We nearly went for the Atoll Avenue house, but after several nerve-racking days we backed out.
We sometimes shopped at 99 Ranch Market on Sepulveda, and one day we found 6436 Blucher Avenue, the last street before the 405 freeway, on a block between Victory and Haynes.
It was 3 bedrooms, 2 baths and 1,846 square feet. We toured the property and took photos. There were steel windows and window air-conditioners, old carpeting, old bathrooms with corroded porcelain, steel awnings that overlooked a front yard with a decapitated tree and the consistent noise of the freeway, only a few hundred feet away.
“Caltrans is building a sound wall. Should be completed by 2002,” Marty assured us.
Next door, a new bachelor owner had just bought the exact same type of house and he had fixed it up nicely, with freshly painted light blue and light green walls.
But 6436 was in very poor condition. Everything would need upgrading or replacing: bathrooms, kitchen, roof, electrical and plumbing.

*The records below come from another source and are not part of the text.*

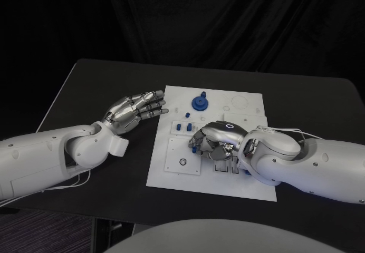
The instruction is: Assemble the parts on the task board
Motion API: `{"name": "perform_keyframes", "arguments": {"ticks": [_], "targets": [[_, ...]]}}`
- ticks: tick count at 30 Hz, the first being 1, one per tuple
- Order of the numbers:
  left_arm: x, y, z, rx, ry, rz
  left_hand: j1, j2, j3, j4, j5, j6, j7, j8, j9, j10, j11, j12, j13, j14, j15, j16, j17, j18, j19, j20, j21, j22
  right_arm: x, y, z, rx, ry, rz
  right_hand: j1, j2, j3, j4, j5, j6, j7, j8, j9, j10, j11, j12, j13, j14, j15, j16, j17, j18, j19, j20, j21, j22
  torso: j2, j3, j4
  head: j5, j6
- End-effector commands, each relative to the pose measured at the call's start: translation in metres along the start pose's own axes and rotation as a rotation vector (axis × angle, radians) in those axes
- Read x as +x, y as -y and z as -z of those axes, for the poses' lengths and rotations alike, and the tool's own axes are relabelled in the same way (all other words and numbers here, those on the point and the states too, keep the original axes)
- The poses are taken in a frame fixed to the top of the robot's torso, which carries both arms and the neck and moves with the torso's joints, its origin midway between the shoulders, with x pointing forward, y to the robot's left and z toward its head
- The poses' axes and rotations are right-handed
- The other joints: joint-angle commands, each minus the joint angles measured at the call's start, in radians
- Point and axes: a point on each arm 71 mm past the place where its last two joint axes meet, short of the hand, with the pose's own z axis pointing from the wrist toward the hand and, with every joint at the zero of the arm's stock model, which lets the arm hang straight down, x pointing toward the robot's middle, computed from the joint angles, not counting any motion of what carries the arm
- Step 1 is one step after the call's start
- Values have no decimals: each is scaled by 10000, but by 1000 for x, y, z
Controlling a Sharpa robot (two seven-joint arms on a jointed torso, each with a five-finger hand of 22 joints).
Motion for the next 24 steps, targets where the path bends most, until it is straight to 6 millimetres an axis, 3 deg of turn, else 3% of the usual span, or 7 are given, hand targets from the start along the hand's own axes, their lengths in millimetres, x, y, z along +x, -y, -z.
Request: {"name": "perform_keyframes", "arguments": {"ticks": [1,2,3,4,7,11,24], "targets": [[2,0,0,84,-125,142,-92,-22,16,16,20,-26,120,65,12,30,3,43,12,-41,32,43,7,-152,-17,-2,-34,-10,12,5,2,393,-799,205,-169,-177,-141,154,-22,-639,-114,-419,-250,-528,163,-7,9,-206,60,-115,-178,169,-158,71,-242,893,4,0,4,-12,0],[2,0,0,83,-123,142,-92,-22,16,16,20,-26,120,65,12,30,3,43,12,-41,32,43,7,-152,-17,-2,-34,-10,12,5,2,386,-823,211,-290,-280,-375,288,-179,-1525,-460,-888,-547,-1100,295,48,88,-505,167,-358,-553,222,-381,178,-674,793,3,0,3,-14,0],[2,0,0,82,-122,141,-92,-22,16,16,20,-26,120,65,12,30,3,43,12,-41,32,43,7,-152,-17,-2,-34,-10,12,5,2,366,-844,218,-298,-273,-483,339,-267,-1823,-544,-890,-669,-1356,342,116,144,-601,192,-398,-637,234,-459,234,-803,765,0,1,1,-15,0],[2,0,0,80,-123,142,-92,-22,16,16,20,-26,120,65,12,30,3,43,12,-41,32,43,7,-152,-17,-2,-34,-10,12,4,2,346,-835,218,-347,-303,-759,483,-505,-3467,-762,-980,-1248,-1944,429,157,203,-821,308,-522,-859,289,-636,299,-1121,694,0,1,-3,-12,0],[2,0,0,77,-125,145,-92,-22,16,16,20,-26,120,65,12,30,3,43,12,-41,32,43,7,-152,-17,-2,-34,-10,11,4,3,235,-698,196,65,-262,-1478,914,-621,-4565,-975,-883,-1767,-2836,548,768,539,-1163,475,-517,-1061,393,-860,425,-1419,650,0,1,-4,-12,0],[1,0,0,80,-114,141,-92,-22,16,16,20,-26,120,65,12,30,3,43,12,-41,32,43,7,-152,-17,-2,-34,-10,8,2,4,30,-290,131,352,-300,-1734,1327,-670,-4033,-781,-727,-1800,-3369,551,1413,799,-1196,417,-396,-1177,373,-819,483,-1467,657,3,3,0,-23,0],[0,1,3,147,5,93,-107,-24,39,28,24,21,117,73,18,64,5,73,18,-25,39,67,11,-156,6,-1,-30,2,-34,9,29,160,1060,339,967,14,-1510,1070,456,-1646,-141,-11,-1616,-3580,526,2465,963,-1236,385,-211,-1378,370,-753,454,-1370,694,4,7,-8,-195,0]]}}
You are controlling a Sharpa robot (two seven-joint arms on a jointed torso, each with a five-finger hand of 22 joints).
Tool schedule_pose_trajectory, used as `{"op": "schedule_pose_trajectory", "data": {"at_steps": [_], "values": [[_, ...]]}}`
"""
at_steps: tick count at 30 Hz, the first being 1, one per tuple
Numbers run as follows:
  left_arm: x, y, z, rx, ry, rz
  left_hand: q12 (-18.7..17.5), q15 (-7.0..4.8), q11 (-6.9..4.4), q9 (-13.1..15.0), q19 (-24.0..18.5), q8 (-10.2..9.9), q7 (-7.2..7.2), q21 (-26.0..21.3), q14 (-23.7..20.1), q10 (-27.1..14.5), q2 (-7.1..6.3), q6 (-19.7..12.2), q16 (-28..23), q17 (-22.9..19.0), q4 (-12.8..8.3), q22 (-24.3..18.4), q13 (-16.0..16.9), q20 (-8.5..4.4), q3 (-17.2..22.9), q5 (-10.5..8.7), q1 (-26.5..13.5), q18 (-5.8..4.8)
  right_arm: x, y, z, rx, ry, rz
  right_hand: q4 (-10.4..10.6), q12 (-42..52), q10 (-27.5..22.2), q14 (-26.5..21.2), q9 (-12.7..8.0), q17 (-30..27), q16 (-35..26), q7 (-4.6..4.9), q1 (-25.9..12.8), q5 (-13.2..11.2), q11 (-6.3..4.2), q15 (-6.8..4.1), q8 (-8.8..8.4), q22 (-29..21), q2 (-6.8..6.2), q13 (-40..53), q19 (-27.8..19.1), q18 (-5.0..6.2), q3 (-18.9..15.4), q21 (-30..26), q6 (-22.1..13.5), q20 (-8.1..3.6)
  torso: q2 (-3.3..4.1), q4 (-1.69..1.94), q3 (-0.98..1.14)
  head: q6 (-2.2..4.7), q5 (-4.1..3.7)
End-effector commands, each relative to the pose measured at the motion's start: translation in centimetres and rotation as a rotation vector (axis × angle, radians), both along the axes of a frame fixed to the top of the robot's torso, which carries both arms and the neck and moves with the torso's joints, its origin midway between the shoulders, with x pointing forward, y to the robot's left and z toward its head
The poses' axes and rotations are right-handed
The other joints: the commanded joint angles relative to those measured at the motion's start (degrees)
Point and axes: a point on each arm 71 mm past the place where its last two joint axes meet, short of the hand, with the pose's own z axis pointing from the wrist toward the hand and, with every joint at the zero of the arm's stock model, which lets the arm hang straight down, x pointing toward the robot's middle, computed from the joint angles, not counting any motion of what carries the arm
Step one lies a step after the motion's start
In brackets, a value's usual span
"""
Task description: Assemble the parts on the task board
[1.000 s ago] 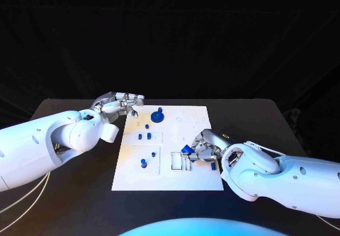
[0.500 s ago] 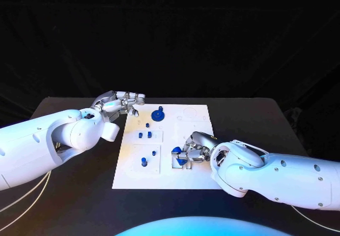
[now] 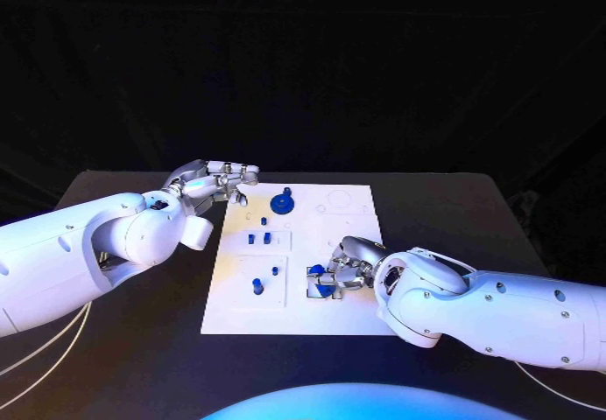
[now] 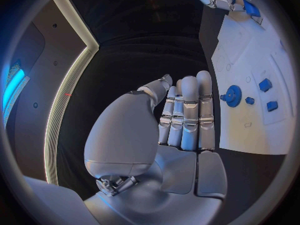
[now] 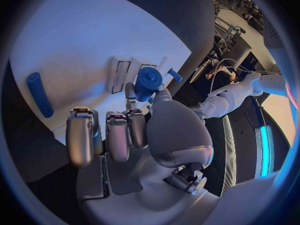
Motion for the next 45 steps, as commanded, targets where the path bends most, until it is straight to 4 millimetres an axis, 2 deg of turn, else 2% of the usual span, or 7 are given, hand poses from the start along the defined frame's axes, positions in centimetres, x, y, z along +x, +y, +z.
{"op": "schedule_pose_trajectory", "data": {"at_steps": [1,9,14,21,27,33,45], "values": [[-0.1,-0.3,0.1,-0.013,-0.001,-0.018,0.29,0.01,0.00,-0.05,0.29,-0.09,0.02,-0.36,-0.21,-0.40,0.49,-0.29,-0.22,-0.06,-0.04,-0.08,0.09,0.07,-0.43,-0.07,-0.01,0.73,0.0,0.0,-0.1,-0.031,-0.010,0.009,0.02,0.20,1.11,5.46,0.34,12.63,0.25,-1.53,-1.75,-2.06,0.03,-0.35,0.49,12.93,0.14,6.76,3.29,-0.97,-1.07,0.13,1.90,-0.38,-0.01,0.11,-0.02,0.03,-0.13],[-0.1,-0.2,0.1,-0.012,0.000,-0.016,0.29,0.01,0.00,-0.05,0.29,-0.09,0.02,-0.36,-0.21,-0.40,0.49,-0.29,-0.22,-0.06,-0.04,-0.08,0.09,0.07,-0.43,-0.07,-0.01,0.73,0.2,0.2,0.1,-0.033,-0.039,0.008,0.11,-0.51,0.85,5.44,1.40,12.56,0.21,-1.37,-9.56,-16.26,0.16,-0.27,1.18,12.82,-0.32,6.65,3.15,-0.90,-5.11,-0.34,1.28,-0.38,0.02,0.18,-0.03,0.10,-0.23],[-0.1,-0.2,0.1,-0.012,0.001,-0.019,0.37,0.03,0.01,-0.10,0.31,-0.08,0.03,-0.44,-0.27,-0.51,0.57,-0.33,-0.28,-0.19,0.03,-0.15,0.12,0.09,-0.50,-0.07,-0.09,0.74,0.2,0.1,0.2,-0.034,-0.057,0.005,0.18,-1.31,0.43,5.46,1.80,12.64,0.24,-1.21,-12.70,-18.86,0.33,-0.14,1.34,12.70,-2.31,6.21,3.00,-0.81,-3.90,-0.83,0.70,-0.25,0.01,0.19,-0.05,0.13,-0.33],[-0.1,-0.2,0.1,-0.012,0.002,-0.019,0.37,0.03,0.02,-0.12,0.31,-0.09,0.03,-0.46,-0.29,-0.56,0.56,-0.37,-0.30,-0.23,0.00,-0.16,0.12,0.10,-0.50,-0.07,-0.06,0.74,0.0,0.0,0.6,-0.019,-0.085,0.011,-0.11,-1.24,0.60,5.49,2.18,12.78,0.30,-1.22,-10.83,-16.18,0.32,-0.12,1.62,12.77,-2.12,6.54,3.09,-0.85,-1.78,-0.59,0.52,-0.21,0.01,0.27,0.00,0.08,-0.38],[-0.1,0.0,0.1,-0.011,0.002,-0.016,0.37,0.03,0.02,-0.12,0.31,-0.09,0.03,-0.46,-0.29,-0.56,0.56,-0.37,-0.30,-0.23,0.00,-0.16,0.12,0.10,-0.50,-0.07,-0.06,0.74,-0.7,-0.4,1.0,0.004,-0.097,0.033,-1.24,-0.92,0.95,5.51,2.63,12.91,0.36,-1.37,-4.60,-10.87,0.19,-0.22,1.96,12.86,-1.86,7.17,3.21,-0.91,-0.86,-0.29,0.38,-0.30,0.00,0.27,0.01,0.13,-0.29],[-0.1,0.0,0.1,-0.010,0.002,-0.014,0.37,0.03,0.02,-0.12,0.31,-0.09,0.03,-0.46,-0.29,-0.56,0.56,-0.37,-0.30,-0.23,0.00,-0.16,0.12,0.10,-0.50,-0.07,-0.06,0.74,-1.3,-1.3,1.4,0.011,-0.097,0.041,-3.29,-1.22,0.87,5.51,2.85,12.91,0.36,-1.44,1.21,-8.07,0.10,-0.31,2.04,12.81,-1.70,7.16,3.15,-0.88,-0.15,-0.49,0.05,-0.38,-0.04,0.26,-0.03,0.34,-0.34],[-0.1,0.1,0.0,-0.007,0.004,-0.010,0.37,0.03,0.02,-0.12,0.31,-0.09,0.03,-0.46,-0.29,-0.56,0.56,-0.37,-0.30,-0.23,0.00,-0.16,0.12,0.10,-0.50,-0.07,-0.06,0.74,-1.0,-6.8,2.1,0.010,-0.143,-0.013,-5.73,-5.12,-1.42,4.94,0.92,10.49,-0.86,0.22,8.52,-3.79,1.42,0.69,-1.85,11.81,-0.94,4.51,1.78,-0.18,0.62,-4.49,-3.38,0.36,-0.37,0.02,-0.06,0.71,-1.32]]}}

We spoke to our realtor and told him to offer $15,000 less than asking.
He contacted the seller and he came back with her answer.
The house would sell “as is” and she would not budge.
She stood firm at $180,000.
So, we walked away, and ended up buying another house a few blocks away for $194,000.
Just west of the 405, along delightful little streets nestled along the runways of Van Nuys Airport, several homes are on the market in Lake Balboa, asking price around a million dollars.